◆ **YOUR GOAL**
Please return every line in the entries below with the word "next" in it.

◆ **THE RECORDS**
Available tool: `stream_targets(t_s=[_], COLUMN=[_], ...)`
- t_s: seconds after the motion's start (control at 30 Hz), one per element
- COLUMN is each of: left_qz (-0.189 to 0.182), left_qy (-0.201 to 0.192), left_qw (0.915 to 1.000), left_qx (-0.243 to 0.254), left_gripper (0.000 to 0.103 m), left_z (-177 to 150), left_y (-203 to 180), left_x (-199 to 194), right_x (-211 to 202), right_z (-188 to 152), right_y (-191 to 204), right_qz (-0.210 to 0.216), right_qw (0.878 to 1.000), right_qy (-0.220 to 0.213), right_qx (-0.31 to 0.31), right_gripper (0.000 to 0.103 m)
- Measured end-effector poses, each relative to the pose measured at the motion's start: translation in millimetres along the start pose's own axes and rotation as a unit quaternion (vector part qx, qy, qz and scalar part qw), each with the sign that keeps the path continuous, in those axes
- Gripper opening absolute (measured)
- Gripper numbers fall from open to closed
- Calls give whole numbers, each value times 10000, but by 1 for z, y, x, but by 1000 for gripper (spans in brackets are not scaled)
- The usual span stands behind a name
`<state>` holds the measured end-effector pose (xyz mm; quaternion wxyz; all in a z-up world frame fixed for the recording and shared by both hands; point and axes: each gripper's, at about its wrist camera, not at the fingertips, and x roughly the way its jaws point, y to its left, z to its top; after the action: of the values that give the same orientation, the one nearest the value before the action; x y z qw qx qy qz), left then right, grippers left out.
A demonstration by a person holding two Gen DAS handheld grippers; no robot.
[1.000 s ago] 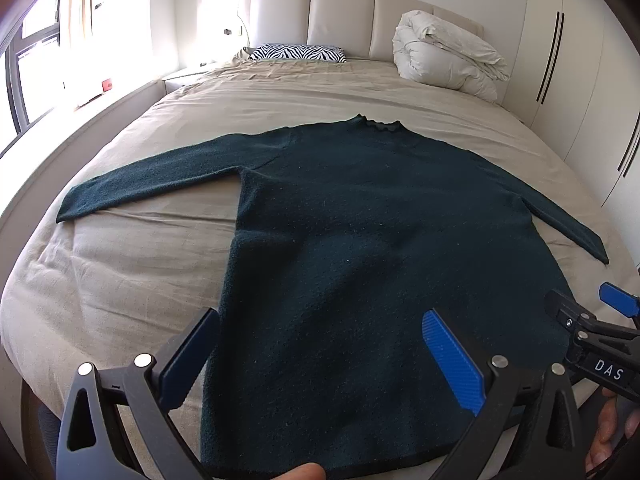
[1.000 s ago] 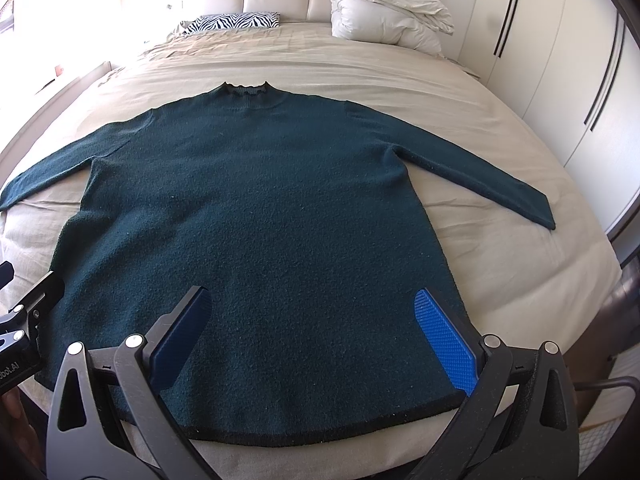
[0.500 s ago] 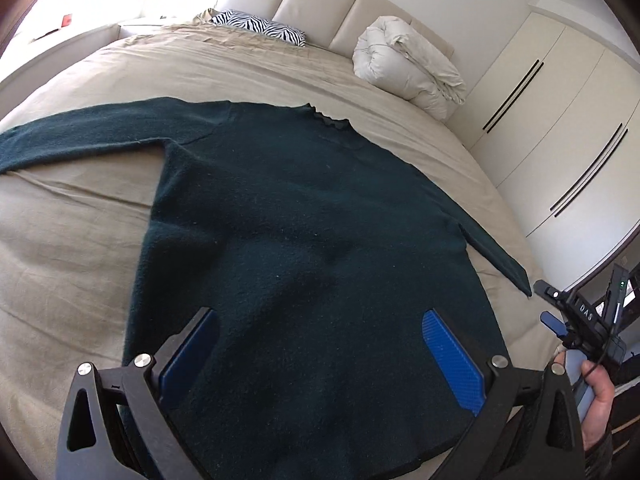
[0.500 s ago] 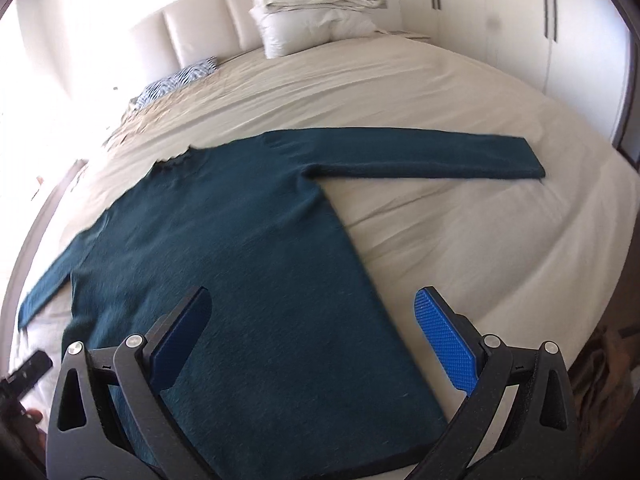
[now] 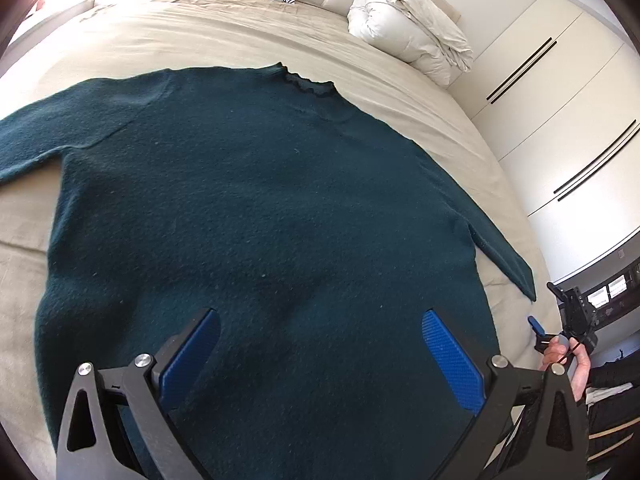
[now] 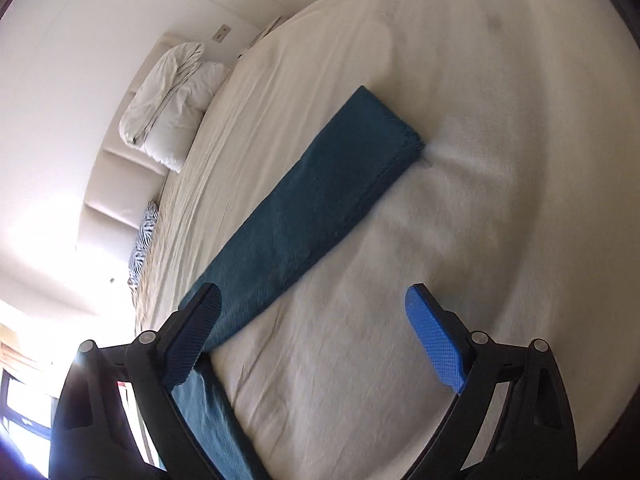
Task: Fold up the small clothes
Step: 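Grasp the sweater sleeve cuff with the right gripper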
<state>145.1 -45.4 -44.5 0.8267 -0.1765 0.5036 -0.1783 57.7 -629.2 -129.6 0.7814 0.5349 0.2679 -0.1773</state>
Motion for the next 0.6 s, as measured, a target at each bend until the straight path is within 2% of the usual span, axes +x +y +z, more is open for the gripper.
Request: stream_targets(t_s=[0.1, 0.27, 0.37, 0.43, 0.5, 0.6], left_qz=[-303, -614, -776, -756, -728, -935], left_qy=[46, 116, 161, 160, 178, 350], left_qw=[9993, 9974, 9961, 9962, 9961, 9928], left_qx=[-201, -348, -390, -400, -462, -663], left_gripper=[103, 103, 103, 103, 103, 103], left_z=[13, 31, 40, 45, 50, 57], left_y=[1, -1, -2, -4, -4, 1], left_x=[15, 35, 45, 51, 56, 67], right_x=[25, 48, 65, 77, 87, 98], right_z=[19, 51, 69, 80, 88, 93], right_y=[-15, -26, -29, -32, -33, -11], right_qz=[146, 243, 178, 28, -163, -371], right_qw=[9993, 9980, 9980, 9979, 9977, 9978], right_qy=[-15, -265, -318, -334, -367, -444], right_qx=[358, 520, 524, 553, 548, 333], right_gripper=[84, 81, 62, 39, 23, 14])
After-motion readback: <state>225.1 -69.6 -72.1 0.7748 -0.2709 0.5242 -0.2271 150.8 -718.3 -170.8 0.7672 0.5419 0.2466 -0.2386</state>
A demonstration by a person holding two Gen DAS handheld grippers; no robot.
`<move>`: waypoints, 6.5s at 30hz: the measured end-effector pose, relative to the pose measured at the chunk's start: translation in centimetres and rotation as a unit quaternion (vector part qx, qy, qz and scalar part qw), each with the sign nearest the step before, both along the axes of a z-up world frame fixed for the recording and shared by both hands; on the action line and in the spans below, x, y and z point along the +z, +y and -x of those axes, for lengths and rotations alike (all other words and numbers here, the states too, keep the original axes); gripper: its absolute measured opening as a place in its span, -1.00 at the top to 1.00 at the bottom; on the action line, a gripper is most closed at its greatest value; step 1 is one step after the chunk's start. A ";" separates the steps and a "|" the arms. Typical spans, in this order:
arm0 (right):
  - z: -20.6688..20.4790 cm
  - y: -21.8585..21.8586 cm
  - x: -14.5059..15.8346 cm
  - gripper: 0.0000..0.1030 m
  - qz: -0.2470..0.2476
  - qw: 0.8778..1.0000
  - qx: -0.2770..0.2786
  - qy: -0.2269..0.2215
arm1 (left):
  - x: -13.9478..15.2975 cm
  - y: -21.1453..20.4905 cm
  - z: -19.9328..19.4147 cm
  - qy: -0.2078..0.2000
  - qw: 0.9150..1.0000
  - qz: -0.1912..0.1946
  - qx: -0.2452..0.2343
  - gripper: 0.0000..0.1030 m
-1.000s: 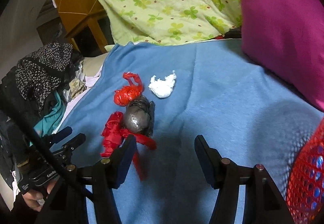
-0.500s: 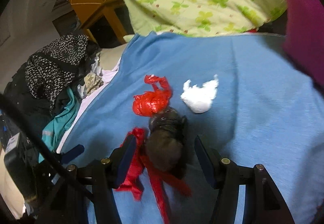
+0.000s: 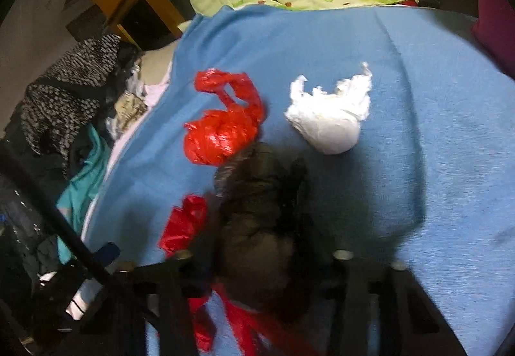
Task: Collect trash
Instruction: 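Grasp the black plastic bag with the right tool while the left tool grasps the red ribbon bundle, then lift the black bag with the right tool while the left tool lifts the red ribbon bundle, then carry the black bag with the right tool while the left tool carries the ribbon bundle toward the basket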
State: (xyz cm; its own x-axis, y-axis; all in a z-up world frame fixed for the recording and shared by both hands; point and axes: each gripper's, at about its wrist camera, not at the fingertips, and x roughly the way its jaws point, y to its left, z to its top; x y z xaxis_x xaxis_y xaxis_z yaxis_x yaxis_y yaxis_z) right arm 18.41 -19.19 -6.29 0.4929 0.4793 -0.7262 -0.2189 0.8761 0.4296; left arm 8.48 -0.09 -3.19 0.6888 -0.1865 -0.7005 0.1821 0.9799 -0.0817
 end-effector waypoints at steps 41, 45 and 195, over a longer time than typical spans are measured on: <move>10.8 -12.0 1.3 0.03 0.005 0.985 -0.159 0.064 | -1.3 -3.6 -2.7 0.054 0.995 0.041 -0.077 0.37; 10.4 -12.3 1.4 -0.12 -0.002 0.984 -0.163 0.068 | -0.8 -3.2 -1.9 0.045 0.995 0.039 -0.082 0.37; 34.2 -18.6 17.1 0.22 -0.049 0.945 -0.217 -0.238 | 15.0 -11.5 16.2 -0.135 0.979 -0.092 -0.124 0.36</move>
State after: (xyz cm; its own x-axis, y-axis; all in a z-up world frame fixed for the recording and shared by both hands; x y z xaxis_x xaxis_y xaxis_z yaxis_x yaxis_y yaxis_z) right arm -15.78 -37.76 10.81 0.9184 0.2113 -0.3345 -0.0380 0.8886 0.4571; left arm -7.73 -11.63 11.77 0.8034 -0.2586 -0.5364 0.4062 0.8966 0.1762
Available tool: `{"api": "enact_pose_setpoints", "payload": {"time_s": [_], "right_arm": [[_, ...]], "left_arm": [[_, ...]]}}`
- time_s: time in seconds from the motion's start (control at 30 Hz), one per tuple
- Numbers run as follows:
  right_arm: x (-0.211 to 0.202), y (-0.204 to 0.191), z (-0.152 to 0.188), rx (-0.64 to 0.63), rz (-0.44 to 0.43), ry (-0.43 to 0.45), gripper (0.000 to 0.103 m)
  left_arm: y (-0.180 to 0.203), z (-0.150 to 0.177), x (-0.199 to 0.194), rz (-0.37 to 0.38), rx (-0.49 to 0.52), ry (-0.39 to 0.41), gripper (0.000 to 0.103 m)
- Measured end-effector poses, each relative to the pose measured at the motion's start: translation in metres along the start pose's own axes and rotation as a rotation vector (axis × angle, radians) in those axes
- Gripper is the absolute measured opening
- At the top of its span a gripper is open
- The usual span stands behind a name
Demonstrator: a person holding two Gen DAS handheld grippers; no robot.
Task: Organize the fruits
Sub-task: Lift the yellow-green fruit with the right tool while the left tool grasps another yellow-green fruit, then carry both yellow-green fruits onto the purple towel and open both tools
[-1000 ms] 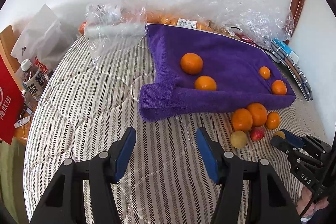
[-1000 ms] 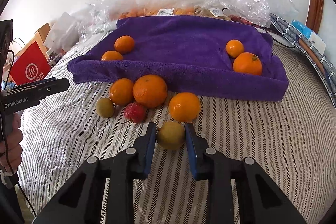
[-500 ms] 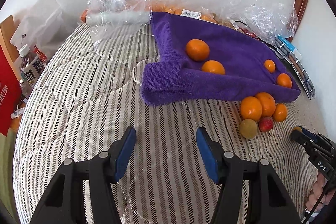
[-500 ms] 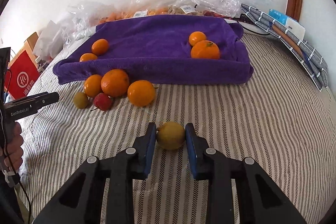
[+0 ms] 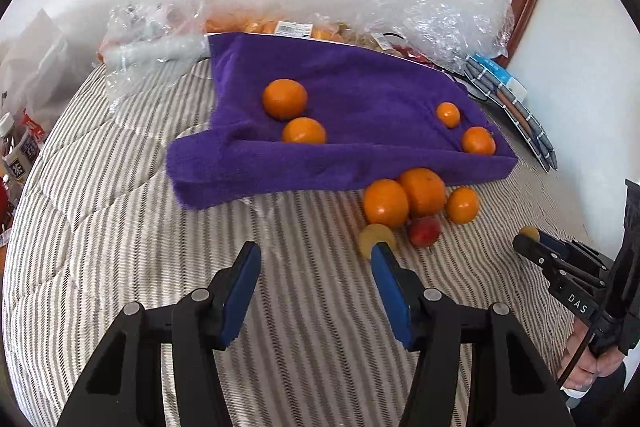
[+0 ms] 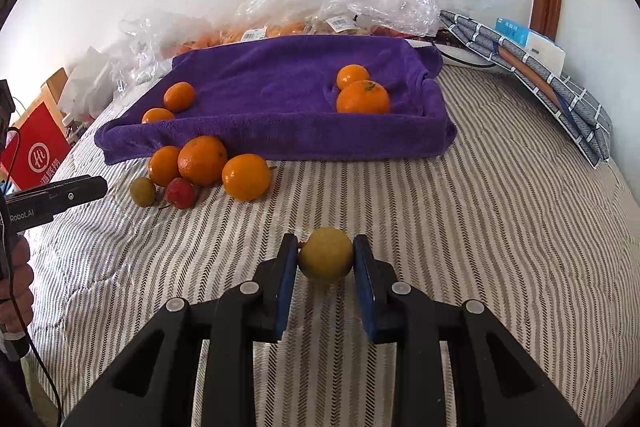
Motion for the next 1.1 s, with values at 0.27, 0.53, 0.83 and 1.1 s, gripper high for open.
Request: {"api": "enact_pose_setpoints", "payload": {"time_s": [0.27, 0.53, 0.83, 1.1], "right_arm": [[-0.012, 0.026, 0.006, 0.001, 0.058, 0.003, 0.028], [-0.011, 0.038, 0.011, 0.014, 0.062, -0.003, 0.028], [-0.019, 0.042, -0.020, 0.033, 0.067, 0.046, 0.028], [-0.014, 0.047, -0.070, 0.044, 0.054, 0.105, 0.028]], "left_arm": [[0.031, 0.008, 0.024, 0.008, 0.025, -0.061, 0.037], [0.036, 0.009, 0.030, -0.002, 0.044, -0.056, 0.024], [0.027, -0.010, -0.002, -0.043, 0.037, 0.020, 0.024], [0.010, -0.054, -0.016, -0.082, -0.019, 0.102, 0.024]]}}
Point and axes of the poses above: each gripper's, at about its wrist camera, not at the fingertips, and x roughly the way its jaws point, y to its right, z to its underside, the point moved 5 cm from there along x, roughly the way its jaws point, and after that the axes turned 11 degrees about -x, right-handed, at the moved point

◆ **RESPONSE**
Motion for the next 0.6 s, as measured, a target at each bend until the straight path is within 2% of the usual span, axes +x +y +z, more is open for the gripper.
Motion for the next 1.1 s, with values at 0.27, 0.53, 0.83 and 1.1 s, gripper high for open.

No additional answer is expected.